GOAL OF THE EXERCISE: Repeat, line for line, the entries below from the first line to the line containing "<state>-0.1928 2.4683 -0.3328", counting both ends.

◆ ◆ ◆

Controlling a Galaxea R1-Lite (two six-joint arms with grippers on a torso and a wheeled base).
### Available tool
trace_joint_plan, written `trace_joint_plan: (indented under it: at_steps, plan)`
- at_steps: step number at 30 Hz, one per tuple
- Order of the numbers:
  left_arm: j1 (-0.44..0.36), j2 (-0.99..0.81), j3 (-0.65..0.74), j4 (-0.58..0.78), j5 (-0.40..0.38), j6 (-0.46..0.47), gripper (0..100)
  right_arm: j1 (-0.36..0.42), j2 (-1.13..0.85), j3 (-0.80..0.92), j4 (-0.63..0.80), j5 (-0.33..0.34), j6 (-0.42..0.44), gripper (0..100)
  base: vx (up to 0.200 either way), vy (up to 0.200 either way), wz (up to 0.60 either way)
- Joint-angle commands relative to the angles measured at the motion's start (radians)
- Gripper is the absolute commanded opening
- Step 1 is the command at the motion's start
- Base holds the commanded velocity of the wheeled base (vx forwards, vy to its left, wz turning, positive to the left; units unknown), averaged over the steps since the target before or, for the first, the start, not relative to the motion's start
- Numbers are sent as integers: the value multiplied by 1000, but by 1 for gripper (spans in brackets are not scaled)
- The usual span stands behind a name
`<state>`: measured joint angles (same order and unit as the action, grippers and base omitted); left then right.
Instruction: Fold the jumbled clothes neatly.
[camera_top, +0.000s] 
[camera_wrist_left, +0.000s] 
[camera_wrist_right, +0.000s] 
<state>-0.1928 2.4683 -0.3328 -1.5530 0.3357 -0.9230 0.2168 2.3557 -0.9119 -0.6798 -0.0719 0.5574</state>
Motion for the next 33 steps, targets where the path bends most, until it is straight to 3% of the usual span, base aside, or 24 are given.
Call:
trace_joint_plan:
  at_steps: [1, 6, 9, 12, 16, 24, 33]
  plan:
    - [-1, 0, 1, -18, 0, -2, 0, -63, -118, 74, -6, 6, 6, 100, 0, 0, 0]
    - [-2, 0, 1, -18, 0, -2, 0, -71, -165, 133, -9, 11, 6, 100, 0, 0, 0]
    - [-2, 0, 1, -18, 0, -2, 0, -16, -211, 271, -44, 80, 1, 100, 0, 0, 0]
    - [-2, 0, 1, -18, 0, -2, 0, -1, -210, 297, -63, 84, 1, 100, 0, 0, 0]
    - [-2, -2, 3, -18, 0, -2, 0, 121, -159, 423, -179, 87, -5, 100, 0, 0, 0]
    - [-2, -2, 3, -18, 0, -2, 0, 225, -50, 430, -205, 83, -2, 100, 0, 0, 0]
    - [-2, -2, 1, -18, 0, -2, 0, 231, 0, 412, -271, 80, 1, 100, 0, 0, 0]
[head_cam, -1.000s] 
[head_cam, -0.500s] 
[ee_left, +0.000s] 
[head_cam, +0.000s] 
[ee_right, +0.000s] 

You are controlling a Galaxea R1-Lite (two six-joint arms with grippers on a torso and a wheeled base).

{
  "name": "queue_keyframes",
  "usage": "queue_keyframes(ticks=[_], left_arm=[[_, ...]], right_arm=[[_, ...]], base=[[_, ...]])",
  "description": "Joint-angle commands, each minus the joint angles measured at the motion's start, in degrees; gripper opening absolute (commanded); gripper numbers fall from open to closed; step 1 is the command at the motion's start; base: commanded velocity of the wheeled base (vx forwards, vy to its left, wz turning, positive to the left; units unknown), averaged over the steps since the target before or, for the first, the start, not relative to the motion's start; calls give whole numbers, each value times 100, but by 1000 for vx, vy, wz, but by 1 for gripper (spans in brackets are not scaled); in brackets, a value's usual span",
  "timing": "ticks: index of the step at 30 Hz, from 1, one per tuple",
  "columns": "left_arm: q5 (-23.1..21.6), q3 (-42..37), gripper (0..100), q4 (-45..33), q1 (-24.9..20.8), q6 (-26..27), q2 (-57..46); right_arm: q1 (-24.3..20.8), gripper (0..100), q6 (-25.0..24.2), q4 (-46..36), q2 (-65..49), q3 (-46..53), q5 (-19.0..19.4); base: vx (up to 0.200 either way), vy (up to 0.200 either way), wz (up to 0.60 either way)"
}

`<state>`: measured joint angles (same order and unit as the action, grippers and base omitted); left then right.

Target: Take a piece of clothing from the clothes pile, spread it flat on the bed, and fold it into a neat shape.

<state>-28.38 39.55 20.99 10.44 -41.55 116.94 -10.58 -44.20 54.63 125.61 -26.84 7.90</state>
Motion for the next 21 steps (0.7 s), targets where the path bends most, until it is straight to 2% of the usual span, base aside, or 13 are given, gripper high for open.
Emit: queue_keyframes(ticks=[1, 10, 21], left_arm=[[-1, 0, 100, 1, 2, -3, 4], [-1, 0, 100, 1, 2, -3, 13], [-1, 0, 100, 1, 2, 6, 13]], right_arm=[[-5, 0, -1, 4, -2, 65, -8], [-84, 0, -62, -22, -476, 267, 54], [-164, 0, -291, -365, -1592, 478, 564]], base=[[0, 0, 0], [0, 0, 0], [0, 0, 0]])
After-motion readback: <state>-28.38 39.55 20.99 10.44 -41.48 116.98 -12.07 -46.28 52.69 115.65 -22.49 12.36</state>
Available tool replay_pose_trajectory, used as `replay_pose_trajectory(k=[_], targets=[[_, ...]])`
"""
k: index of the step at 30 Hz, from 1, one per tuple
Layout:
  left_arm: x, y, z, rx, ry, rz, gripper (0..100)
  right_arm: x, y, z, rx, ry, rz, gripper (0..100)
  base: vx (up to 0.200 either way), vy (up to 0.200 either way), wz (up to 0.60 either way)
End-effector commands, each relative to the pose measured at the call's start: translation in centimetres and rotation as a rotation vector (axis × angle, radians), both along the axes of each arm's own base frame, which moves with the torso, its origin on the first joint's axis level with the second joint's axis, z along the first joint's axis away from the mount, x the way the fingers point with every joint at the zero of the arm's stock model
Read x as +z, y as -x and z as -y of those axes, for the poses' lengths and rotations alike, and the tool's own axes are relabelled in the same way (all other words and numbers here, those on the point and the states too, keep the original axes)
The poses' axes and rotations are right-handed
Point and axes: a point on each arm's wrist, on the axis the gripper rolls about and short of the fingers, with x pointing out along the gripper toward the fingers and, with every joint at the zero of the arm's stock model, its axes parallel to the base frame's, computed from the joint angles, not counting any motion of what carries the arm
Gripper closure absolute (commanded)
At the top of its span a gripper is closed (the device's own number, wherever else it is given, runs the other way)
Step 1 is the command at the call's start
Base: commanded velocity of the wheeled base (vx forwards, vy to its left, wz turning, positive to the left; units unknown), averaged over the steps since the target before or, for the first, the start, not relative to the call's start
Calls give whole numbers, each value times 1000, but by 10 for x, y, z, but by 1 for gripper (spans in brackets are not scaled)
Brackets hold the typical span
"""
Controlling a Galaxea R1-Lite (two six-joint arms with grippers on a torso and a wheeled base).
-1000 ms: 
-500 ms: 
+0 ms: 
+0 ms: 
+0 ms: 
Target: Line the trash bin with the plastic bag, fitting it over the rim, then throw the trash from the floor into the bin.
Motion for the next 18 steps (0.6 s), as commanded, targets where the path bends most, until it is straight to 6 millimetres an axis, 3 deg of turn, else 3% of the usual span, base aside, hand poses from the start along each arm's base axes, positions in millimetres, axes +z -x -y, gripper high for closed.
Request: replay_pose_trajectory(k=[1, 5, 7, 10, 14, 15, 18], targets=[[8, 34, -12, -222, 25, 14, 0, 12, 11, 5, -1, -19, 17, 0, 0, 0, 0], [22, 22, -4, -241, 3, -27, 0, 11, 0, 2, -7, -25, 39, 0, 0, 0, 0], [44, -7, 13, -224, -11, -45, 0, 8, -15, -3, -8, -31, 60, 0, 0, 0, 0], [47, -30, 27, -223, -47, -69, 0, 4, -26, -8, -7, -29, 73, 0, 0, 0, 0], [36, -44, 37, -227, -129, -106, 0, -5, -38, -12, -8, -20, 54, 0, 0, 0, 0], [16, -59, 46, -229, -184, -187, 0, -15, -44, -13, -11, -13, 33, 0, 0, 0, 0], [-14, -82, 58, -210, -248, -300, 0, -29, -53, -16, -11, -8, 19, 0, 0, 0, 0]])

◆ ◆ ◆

EXERCISE RESPONSE:
Controlling a Galaxea R1-Lite (two six-joint arms with grippers on a torso and a wheeled base).
### Available tool
trace_joint_plan, written `trace_joint_plan: (indented under it: at_steps, plan)`
- at_steps: step number at 30 Hz, one per tuple
- Order of the numbers:
  left_arm: j1 (-0.44..0.36), j2 (-0.99..0.81), j3 (-0.65..0.74), j4 (-0.58..0.78), j5 (-0.40..0.38), j6 (-0.46..0.47), gripper (0..100)
  right_arm: j1 (-0.36..0.42), j2 (-1.13..0.85), j3 (-0.80..0.92), j4 (-0.63..0.80), j5 (-0.33..0.34), j6 (-0.42..0.44), gripper (0..100)
  base: vx (up to 0.200 either way), vy (up to 0.200 either way), wz (up to 0.60 either way)
- Joint-angle commands relative to the angles measured at the motion's start (radians)
- Gripper is the absolute commanded opening
- Step 1 is the command at the motion's start
- Base holds the commanded velocity of the wheeled base (vx forwards, vy to its left, wz turning, positive to the left; units unknown), averaged over the steps since the target before or, for the first, the start, not relative to the motion's start
- Numbers are sent as integers: the value multiplied by 1000, but by 1 for gripper (spans in brackets are not scaled)
- The usual span stands behind a name
`<state>`: measured joint angles (same order and unit as the action, grippers and base omitted); left then right.
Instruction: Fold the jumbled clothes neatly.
[camera_top, +0.000s] 
[camera_wrist_left, +0.000s] 
[camera_wrist_right, +0.000s] 
<state>-0.1928 2.4683 -0.3328 -1.5530 0.3357 -0.9230 0.2168 2.3557 -0.9119 -0.6798 -0.0719 0.5574</state>

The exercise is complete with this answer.